Data Models

Data Models - In addition to process modeling, there is another type of modeling that may be needed on large, complex projects – data modeling.

Years ago on the mainframe, there were flat files and databases (okay, there were VSAM files too). Flat files were under the control of the programmer, and they could be created at will.

Databases, however, were too complex for mere programmers to understand and manipulate.

They required Data Analysts (DA’s) and Data Base Administrators (DBA’s).

Data Analysts would work with you to logically model the data, and then the DBA’s would implement the resulting model in a physical database.

In today’s client/server and web development environments, the databases are much more within the control of the developers. SQL*Server and Oracle databases in use at many companies do not require database specialists, and the developers do the database design work themselves.

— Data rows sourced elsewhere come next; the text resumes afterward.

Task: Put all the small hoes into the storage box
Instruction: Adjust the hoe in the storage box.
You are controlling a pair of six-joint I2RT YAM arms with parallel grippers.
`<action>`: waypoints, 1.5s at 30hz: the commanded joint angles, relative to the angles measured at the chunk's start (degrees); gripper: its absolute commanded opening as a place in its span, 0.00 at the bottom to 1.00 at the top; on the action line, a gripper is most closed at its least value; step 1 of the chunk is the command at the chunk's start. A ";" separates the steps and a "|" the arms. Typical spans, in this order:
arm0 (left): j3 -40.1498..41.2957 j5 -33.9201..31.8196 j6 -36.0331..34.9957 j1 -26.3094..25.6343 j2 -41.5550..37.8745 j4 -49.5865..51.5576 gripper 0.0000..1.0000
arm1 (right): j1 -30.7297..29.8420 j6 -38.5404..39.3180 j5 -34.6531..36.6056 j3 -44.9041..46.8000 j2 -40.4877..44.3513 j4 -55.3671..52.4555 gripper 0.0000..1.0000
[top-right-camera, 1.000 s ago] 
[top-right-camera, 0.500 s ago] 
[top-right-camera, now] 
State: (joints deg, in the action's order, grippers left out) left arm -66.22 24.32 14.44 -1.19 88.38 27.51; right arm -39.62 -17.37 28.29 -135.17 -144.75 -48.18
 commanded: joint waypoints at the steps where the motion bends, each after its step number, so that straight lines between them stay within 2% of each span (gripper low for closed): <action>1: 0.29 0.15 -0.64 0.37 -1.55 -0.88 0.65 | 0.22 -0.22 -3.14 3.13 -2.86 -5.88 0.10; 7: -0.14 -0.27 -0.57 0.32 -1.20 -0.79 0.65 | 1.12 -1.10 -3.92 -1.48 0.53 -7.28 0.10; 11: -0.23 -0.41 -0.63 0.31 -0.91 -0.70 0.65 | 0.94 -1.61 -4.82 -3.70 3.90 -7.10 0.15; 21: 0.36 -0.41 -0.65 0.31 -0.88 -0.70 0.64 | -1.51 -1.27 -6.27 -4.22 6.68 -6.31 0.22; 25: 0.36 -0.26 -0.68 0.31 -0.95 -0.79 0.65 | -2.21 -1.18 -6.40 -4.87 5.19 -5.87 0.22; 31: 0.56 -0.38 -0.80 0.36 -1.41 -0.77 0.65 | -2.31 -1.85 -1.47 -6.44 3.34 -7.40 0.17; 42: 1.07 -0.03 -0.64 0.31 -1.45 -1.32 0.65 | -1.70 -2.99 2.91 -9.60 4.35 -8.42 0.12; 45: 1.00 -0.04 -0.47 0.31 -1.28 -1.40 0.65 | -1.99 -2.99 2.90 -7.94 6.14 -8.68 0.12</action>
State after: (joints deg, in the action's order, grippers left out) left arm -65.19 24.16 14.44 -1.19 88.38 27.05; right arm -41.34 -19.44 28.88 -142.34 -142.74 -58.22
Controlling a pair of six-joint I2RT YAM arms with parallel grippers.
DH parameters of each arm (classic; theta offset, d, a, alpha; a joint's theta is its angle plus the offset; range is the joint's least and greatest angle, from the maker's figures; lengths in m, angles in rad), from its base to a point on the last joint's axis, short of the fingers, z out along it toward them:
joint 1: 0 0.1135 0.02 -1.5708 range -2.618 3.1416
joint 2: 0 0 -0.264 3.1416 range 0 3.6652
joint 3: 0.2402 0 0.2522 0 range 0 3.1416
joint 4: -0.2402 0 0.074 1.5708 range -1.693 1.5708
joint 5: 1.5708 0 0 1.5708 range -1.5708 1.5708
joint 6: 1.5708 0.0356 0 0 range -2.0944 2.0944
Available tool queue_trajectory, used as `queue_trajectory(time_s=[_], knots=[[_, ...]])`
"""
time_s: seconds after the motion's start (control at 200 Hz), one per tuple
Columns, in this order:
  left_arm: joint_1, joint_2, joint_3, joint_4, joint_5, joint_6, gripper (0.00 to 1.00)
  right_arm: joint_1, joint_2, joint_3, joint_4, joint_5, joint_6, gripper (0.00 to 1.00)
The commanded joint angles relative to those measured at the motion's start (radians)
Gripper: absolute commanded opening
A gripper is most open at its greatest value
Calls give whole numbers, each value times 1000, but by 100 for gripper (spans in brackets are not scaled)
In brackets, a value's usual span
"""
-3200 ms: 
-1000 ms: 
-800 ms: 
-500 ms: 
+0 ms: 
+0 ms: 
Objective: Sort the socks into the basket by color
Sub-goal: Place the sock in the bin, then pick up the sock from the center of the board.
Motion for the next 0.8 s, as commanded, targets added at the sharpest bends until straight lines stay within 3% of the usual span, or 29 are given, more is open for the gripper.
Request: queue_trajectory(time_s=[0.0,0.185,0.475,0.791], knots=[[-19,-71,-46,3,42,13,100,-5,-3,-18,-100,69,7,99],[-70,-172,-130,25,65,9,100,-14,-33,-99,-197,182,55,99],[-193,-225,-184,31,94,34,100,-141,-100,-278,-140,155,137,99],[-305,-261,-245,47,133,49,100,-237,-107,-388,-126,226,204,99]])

There are two fundamental purposes for formal data modeling:

  1. First, it provides a precise language and syntax to represent the relationships between data entities. All the important data utilized by the company can be represented this way.

    As an example, think of whether it would be difficult for your company to agree on the precise definition of a customer? It may take months to define what a customer is, agree on the common attributes, and gain a common understanding of how the customer related with various other entities.

    However, from that point on, everyone could rally around the common definition.

  2. The other important aspect to data modeling is that it is used to define entities and relationships in ways that can be used to store the underlying business data.

    This leads us to be able to define files and databases in a way that will allow business applications to process the information correctly. As an example, you may discover that many customer attributes are relatively static.

    You may also realize that one customer may generate many orders. These simple facts allow you to create two database tables – one to hold the customer attributes and one to hold order information.

    Each can be keyed on a common customer number. This saves storage space, allows for faster processing and makes the data easier to maintain.

There are two components of a data model:

  1. The first is the Entity Relationship Diagram that shows the relationship of the data elements in picture form.

  2. The second is a data dictionary that shows fundamental characteristics of each data element in words. The data dictionary can include information such as a description of the element, how it is created, what applications use it, what databases and tables the field is in, synonyms for the element name, etc.